Conflict: (1973. dir: Jack Gold) In the early sixties, the Catholic Church was rocked by an earthquake from within called the Second Ecumenical Council of the Vatican -- Vatican II for short. It changed everything, issuing revolutionary rulings on liturgy, theology, and many aspects of Catholic living. Nowadays we take these rulings for granted and are easily appalled when Mel Gibson takes an unapologetic hard line on non-Catholics being destined for Hell, but a mere generation ago the hard line was all there was, short of heresy.

Originally titled Catholics for its television debut and based on the novel of that name by Brian Moore, this low-budget b&w outing brings a young and hip Fr. Kinsella (Martin Sheen), as representative from the Vatican, to a tiny island off Ireland where Trevor Howard and his band of dedicated monks have attracted unwanted attention for the crime of saying the Mass in its traditional Latin. The monks are played by a coterie of brilliant Brits (Cyril Cusack, Andrew Keir, a young but assured Michael Gambon) and the whole film is a quiet and engaging conversation about the issues raised by Vatican II: about the nature of worship itself, what lies at its heart, what compromises are necessary in its name and what battles are worth fighting.
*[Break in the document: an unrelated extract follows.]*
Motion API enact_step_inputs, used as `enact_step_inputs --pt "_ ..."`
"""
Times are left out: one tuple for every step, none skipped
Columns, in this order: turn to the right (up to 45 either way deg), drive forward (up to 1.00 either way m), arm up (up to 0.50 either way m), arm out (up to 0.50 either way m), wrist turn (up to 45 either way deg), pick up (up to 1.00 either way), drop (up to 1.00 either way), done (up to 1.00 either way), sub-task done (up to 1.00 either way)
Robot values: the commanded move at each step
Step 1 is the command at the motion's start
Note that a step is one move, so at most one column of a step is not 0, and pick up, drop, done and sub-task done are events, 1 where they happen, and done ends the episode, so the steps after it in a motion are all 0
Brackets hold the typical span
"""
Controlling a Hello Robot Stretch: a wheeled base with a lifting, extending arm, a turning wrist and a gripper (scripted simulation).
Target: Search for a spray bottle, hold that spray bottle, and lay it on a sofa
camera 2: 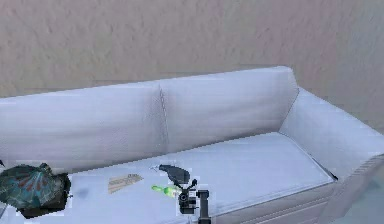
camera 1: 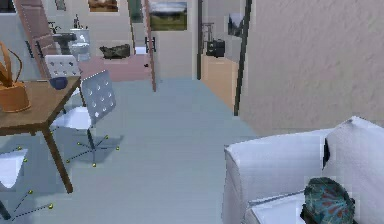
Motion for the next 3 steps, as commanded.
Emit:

Dark Wind: (1991. dir: Errol Morris) I refuse to feel guilty about this low-key pleasure. It's an early screen version of the Tony Hillerman novel (one of the first Jim Chee books), made prior to the PBS series. Morris, famed for his documentaries, has an arresting visual style, and the measured pace keeps faith with the book without sacrificing suspense. Lou Diamond Phillips provides an especially sad-sack Jim Chee appropriate to his tenderfoot status on the rez, and Gary Farmer brings his usual trickster magic to Cowboy Dashee.